> [GIVEN INFORMATION]
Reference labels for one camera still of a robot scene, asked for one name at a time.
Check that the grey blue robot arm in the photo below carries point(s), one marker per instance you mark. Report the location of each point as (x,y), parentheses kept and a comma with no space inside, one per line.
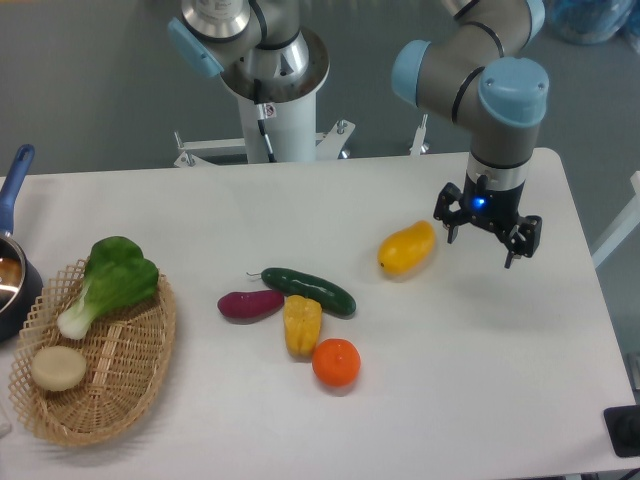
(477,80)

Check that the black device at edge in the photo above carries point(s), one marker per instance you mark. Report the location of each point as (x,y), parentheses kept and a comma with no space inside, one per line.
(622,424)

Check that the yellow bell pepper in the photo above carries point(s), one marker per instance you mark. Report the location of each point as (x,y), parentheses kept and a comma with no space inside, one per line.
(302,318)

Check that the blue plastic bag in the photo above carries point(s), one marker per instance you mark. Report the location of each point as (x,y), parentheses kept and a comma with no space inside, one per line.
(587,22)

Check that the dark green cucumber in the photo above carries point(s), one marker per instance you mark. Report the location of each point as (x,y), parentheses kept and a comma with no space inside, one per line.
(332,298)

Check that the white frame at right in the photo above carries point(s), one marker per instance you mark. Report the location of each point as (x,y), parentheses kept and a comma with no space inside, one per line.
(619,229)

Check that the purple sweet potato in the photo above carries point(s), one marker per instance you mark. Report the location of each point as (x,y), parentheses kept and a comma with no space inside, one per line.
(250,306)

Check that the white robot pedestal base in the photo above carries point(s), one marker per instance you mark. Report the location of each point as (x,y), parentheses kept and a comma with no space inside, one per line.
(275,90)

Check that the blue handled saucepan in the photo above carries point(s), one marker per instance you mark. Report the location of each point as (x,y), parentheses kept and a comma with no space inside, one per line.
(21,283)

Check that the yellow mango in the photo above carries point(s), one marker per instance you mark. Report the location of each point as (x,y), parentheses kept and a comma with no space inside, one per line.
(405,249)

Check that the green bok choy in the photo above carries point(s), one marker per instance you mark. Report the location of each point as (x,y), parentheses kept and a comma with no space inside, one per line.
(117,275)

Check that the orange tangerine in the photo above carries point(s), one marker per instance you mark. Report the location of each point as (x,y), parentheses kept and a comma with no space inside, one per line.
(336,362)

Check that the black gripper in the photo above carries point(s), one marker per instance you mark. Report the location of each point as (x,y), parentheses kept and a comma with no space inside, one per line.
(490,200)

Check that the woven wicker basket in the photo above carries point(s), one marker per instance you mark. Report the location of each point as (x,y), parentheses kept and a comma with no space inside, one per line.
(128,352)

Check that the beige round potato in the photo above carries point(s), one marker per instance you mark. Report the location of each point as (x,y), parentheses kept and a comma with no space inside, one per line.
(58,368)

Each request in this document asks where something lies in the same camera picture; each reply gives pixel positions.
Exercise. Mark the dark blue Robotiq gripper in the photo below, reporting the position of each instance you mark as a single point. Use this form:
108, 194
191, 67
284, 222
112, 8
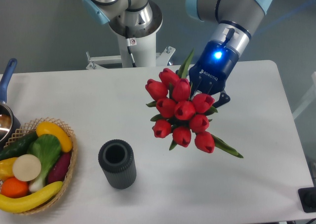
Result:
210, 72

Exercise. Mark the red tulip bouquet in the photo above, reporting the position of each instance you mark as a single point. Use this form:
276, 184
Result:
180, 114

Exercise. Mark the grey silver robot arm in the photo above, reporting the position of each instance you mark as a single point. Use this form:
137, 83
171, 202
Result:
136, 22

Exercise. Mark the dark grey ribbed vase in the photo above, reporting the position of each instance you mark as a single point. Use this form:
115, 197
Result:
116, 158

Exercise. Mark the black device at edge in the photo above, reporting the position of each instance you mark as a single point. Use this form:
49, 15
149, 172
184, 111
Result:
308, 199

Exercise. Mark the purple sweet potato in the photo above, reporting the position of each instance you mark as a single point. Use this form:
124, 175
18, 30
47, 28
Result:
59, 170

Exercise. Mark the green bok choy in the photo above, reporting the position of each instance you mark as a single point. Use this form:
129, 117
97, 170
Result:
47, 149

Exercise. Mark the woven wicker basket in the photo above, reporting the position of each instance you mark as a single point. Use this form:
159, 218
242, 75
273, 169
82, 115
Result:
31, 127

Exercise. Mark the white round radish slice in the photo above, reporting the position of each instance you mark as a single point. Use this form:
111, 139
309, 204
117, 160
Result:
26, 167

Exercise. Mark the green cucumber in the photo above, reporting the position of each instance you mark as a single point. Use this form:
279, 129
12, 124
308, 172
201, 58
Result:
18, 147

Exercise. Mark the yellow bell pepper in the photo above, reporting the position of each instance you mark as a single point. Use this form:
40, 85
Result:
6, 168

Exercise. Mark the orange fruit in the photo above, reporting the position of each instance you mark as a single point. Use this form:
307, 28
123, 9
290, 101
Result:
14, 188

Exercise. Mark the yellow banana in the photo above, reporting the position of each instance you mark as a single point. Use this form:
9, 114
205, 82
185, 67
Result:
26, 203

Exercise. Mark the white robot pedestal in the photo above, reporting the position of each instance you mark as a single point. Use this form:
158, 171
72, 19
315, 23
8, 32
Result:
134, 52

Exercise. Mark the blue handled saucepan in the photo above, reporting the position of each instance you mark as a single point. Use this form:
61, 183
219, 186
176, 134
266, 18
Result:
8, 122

> [WORK ORDER] List the lines of the material in which the word "camera" occurs.

> [EXERCISE RESULT]
Reference labels for one camera still of a robot scene, asked for one name at a time.
Each request in this document asks where something lies in the same camera picture; each reply gives pixel positions.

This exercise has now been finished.